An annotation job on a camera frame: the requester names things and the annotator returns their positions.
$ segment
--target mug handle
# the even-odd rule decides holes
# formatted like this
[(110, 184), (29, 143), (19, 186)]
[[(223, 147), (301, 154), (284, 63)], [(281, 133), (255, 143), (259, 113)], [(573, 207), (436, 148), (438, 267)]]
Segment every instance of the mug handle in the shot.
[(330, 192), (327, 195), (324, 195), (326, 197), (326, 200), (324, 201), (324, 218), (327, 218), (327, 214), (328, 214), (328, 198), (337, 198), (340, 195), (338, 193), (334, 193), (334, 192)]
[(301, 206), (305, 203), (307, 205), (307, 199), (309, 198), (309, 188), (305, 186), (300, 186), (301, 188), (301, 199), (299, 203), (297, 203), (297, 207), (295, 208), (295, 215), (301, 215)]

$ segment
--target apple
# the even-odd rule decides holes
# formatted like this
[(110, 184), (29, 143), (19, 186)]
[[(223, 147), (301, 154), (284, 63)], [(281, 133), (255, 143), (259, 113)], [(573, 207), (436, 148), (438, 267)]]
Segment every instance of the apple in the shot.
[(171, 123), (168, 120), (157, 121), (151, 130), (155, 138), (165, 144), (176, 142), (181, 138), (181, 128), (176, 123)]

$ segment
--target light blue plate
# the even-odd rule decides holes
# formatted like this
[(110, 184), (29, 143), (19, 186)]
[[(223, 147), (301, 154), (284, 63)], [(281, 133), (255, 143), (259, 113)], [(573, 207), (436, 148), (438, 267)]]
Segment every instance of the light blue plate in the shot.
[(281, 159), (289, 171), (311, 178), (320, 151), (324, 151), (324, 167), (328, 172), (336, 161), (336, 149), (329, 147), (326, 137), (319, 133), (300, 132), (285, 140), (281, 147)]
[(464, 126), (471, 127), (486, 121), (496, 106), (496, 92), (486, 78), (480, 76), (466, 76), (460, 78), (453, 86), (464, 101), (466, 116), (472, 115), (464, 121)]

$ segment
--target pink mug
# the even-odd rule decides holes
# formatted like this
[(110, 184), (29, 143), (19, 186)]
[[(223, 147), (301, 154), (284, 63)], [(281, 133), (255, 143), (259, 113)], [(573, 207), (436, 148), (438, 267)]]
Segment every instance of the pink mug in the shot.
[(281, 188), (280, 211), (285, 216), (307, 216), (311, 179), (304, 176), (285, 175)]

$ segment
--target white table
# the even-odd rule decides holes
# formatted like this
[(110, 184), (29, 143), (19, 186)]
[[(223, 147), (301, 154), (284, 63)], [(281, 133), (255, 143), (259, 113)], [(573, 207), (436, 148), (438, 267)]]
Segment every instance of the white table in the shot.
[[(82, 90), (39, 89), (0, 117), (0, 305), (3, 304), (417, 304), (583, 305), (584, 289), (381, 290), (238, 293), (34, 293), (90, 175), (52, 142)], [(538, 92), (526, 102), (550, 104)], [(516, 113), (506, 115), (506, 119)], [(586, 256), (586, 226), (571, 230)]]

* [What the task requires]: Every line above that contains the word "target" should be reported.

* [Solution to this exercise]:
--target mug handle
--target apple
--target light blue plate
--target pink mug
--target white table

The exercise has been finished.